Line by line, transcribe the data below exactly and pass over the images.
····················
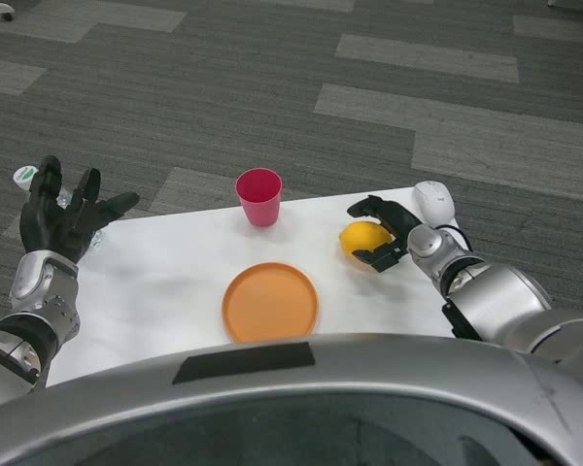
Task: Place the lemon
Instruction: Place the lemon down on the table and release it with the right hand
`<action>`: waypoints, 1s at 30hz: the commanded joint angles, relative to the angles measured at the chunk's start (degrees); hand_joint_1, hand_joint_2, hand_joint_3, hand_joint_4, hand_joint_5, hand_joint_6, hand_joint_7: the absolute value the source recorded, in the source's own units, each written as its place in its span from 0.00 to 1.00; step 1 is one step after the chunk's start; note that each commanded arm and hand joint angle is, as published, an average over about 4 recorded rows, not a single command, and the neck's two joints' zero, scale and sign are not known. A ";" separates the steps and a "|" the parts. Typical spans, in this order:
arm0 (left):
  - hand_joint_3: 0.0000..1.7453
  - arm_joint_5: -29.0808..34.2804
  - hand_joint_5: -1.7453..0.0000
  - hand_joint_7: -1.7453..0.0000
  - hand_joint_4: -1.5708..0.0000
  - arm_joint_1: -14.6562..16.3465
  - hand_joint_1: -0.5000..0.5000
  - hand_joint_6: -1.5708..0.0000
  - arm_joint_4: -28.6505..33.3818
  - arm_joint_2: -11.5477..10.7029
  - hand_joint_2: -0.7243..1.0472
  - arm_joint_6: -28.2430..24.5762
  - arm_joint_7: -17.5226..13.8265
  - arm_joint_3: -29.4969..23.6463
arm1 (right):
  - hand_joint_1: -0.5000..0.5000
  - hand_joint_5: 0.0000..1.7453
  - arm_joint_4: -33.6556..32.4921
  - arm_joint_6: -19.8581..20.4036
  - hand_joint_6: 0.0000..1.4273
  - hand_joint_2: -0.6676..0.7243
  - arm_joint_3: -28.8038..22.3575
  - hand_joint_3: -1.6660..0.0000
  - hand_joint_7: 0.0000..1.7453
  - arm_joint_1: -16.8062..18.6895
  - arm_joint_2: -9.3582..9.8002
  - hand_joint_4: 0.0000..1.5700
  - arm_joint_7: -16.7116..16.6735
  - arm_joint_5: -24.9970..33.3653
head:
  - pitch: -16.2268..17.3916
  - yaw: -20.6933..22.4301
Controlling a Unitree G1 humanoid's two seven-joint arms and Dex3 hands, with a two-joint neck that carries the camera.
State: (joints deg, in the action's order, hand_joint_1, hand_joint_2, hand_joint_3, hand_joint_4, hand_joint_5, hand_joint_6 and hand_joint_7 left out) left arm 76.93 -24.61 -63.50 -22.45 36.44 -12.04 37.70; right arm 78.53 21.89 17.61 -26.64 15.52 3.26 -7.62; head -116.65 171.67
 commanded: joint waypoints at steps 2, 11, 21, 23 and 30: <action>0.05 -0.29 1.00 1.00 1.00 -0.88 1.00 0.98 -0.36 -0.10 1.00 -0.10 0.18 0.09 | 0.49 0.86 1.01 -2.73 0.03 0.09 1.02 0.29 0.34 0.80 -0.30 0.00 1.77 -0.71 | 0.00 0.00; 0.05 -0.29 1.00 1.00 1.00 -0.88 1.00 0.98 -0.49 0.01 1.00 -0.21 0.18 0.09 | 0.46 0.62 1.07 -3.78 0.02 0.28 1.22 0.63 0.31 0.80 -0.17 0.00 3.05 -0.47 | 0.63 -0.70; 0.05 -0.29 1.00 1.00 1.00 -0.88 1.00 1.00 -0.58 0.12 1.00 -0.23 0.27 0.09 | 0.42 0.50 1.36 -4.31 0.00 0.36 1.15 0.67 0.24 0.80 -0.14 0.00 3.60 -0.29 | 0.81 -0.68; 0.05 -0.29 1.00 1.00 1.00 -0.88 1.00 1.00 -0.58 0.12 1.00 -0.27 0.27 0.09 | 0.42 0.50 1.45 -4.40 0.00 0.36 1.15 0.67 0.24 0.80 -0.14 0.00 3.64 -0.29 | 0.85 -0.66; 0.05 -0.29 1.00 1.00 1.00 -0.97 1.00 0.99 -0.58 0.12 1.00 -0.32 0.27 0.09 | 0.42 0.50 1.86 -4.75 0.00 0.36 1.17 0.69 0.24 0.80 -0.14 0.00 4.01 -0.20 | 0.86 -0.62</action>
State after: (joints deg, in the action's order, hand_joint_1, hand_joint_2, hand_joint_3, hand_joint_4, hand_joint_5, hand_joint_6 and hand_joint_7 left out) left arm 76.93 -24.61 -63.93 -22.43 36.42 -12.03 37.74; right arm 78.65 19.84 18.30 -27.42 15.94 5.64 -7.45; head -115.79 171.05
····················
## [EXPECTED ANSWER]
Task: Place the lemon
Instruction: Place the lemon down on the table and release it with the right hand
`<action>`: waypoints, 1s at 30hz: the commanded joint angles, relative to the angles measured at the chunk's start (degrees); hand_joint_1, hand_joint_2, hand_joint_3, hand_joint_4, hand_joint_5, hand_joint_6, hand_joint_7: the absolute value the source recorded, in the source's own units, each written as its place in its span from 0.00 to 1.00; step 1 is one step after the chunk's start; note that each commanded arm and hand joint angle is, as published, an average over about 4 recorded rows, not a single command, and the neck's two joints' zero, scale and sign are not known. A ";" separates the steps and a "|" the parts. Typical spans, in this order:
arm0 (left):
  - hand_joint_3: 0.0000..1.7453
  - arm_joint_5: -29.0808..34.2804
  - hand_joint_5: -1.7453..0.0000
  - hand_joint_7: -1.7453..0.0000
  - hand_joint_4: -1.5708..0.0000
  - arm_joint_1: -14.6562..16.3465
  - hand_joint_1: -0.5000..0.5000
  - hand_joint_6: -1.5708..0.0000
  - arm_joint_4: -28.6505..33.3818
  - arm_joint_2: -11.5477..10.7029
  - hand_joint_2: -0.7243..1.0472
  - arm_joint_6: -28.2430..24.5762
  - arm_joint_7: -17.5226..13.8265
  - arm_joint_3: -29.4969..23.6463
arm1 (right):
  - hand_joint_1: -0.5000..0.5000
  - hand_joint_5: 0.0000..1.7453
  - arm_joint_4: -33.6556..32.4921
  - arm_joint_6: -19.8581..20.4036
  - hand_joint_6: 0.0000..1.4273
  - hand_joint_2: -0.6676..0.7243
  - arm_joint_3: -28.8038..22.3575
  - hand_joint_3: -1.6660..0.0000
  - hand_joint_7: 0.0000..1.7453
  - arm_joint_1: -16.8062..18.6895
  - arm_joint_2: -9.3582..9.8002
  - hand_joint_4: 0.0000..1.5700
  - arm_joint_7: -16.7116..16.6735
  - arm_joint_5: -24.9970..33.3653
head:
  - pitch: -16.2268..17.3916
  - yaw: -20.6933..22.4301
Controlling a Unitree G1 humanoid's two seven-joint arms and Dex3 hands, with a two-joint neck that carries the camera.
State: (joints deg, in the action's order, hand_joint_1, hand_joint_2, hand_joint_3, hand_joint_4, hand_joint_5, hand_joint_6 and hand_joint_7 left out) left arm 76.93 -24.61 -63.50 -22.45 36.44 -12.04 37.70; right arm 78.53 21.89 17.61 -26.64 15.52 3.26 -7.62; head -116.65 171.67
 commanded: joint waypoints at steps 2, 11, 21, 23 and 30: <action>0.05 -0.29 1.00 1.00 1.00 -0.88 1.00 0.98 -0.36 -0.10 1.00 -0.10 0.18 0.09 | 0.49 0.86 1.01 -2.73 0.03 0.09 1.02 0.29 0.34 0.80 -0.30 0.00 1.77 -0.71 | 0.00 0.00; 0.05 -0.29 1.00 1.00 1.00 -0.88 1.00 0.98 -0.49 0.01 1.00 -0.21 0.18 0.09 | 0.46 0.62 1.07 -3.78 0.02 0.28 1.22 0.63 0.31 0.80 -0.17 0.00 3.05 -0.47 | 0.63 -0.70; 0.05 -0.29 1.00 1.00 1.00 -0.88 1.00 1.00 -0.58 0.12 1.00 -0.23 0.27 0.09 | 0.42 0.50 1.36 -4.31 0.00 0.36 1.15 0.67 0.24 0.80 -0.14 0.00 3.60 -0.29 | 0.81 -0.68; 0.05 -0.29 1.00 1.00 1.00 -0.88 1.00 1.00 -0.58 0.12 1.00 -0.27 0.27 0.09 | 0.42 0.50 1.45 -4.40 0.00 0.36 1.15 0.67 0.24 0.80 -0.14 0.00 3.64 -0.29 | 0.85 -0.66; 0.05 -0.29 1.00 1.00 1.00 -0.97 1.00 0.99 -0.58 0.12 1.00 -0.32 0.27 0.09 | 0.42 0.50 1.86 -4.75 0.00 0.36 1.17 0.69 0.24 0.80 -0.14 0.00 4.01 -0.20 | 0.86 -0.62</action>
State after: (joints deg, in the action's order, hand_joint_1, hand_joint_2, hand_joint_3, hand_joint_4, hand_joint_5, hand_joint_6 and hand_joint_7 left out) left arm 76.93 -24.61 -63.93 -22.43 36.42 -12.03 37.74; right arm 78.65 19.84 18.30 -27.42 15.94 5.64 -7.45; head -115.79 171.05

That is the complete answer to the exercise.